* Try it: Repeat the listing exactly. Do not carry over any pictures.
Information shown Start Marker
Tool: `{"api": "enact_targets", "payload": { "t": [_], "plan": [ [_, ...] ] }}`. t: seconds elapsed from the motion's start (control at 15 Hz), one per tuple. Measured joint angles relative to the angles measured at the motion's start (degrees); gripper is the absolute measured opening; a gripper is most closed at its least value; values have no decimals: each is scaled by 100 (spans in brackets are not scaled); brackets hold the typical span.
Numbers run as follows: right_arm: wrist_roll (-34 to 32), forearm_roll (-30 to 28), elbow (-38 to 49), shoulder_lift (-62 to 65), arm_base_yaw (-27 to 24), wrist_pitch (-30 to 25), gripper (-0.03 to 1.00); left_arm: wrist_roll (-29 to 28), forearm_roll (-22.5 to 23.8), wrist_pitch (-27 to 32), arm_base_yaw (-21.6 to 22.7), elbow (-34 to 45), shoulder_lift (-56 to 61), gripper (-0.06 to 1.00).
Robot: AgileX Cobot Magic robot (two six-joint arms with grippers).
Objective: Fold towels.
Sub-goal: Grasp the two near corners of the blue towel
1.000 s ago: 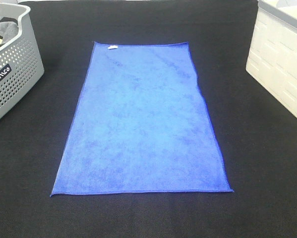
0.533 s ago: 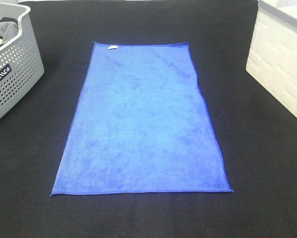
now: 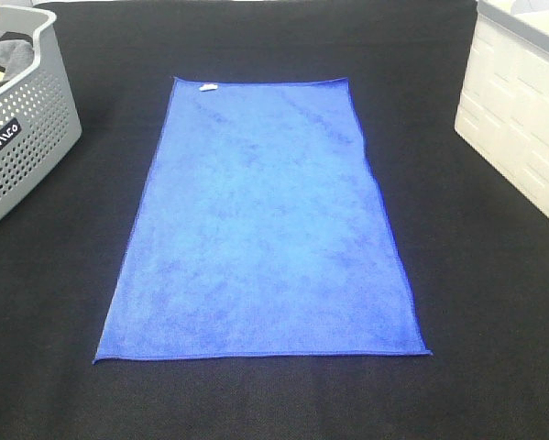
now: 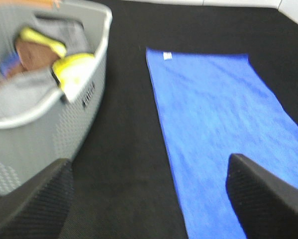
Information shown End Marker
* Answer to this task:
Tool: `{"api": "enact_targets", "payload": { "t": [_], "plan": [ [_, ...] ] }}`. t: seconds elapsed from the motion's start (control at 15 Hz), one per tuple. Measured joint angles relative to the angles measured at the motion's start (degrees); gripper is the absolute measured opening; a gripper is most closed at its least value; values have no decimals: each is scaled by 100 (spans in brackets are not scaled); brackets hold the typical span.
Numbers run as follows: right_arm: wrist_roll (-34 to 32), forearm_roll (-30 to 28), elbow (-38 to 49), shoulder_lift (-62 to 65), arm_base_yaw (-27 to 24), wrist_pitch (-30 to 25), gripper (-0.03 to 1.00); left_arm: wrist_roll (-29 to 28), forearm_roll (-22.5 to 23.8), wrist_pitch (-27 to 32), arm_base_yaw (-21.6 to 22.7), elbow (-34 to 45), shoulder_lift (-56 to 61), gripper (-0.06 to 1.00).
Robot: AgileX Cobot Magic robot (two six-joint arms with grippers).
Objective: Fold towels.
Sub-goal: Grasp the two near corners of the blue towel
1.000 s ago: 
0.533 s ago: 
now: 
now: 

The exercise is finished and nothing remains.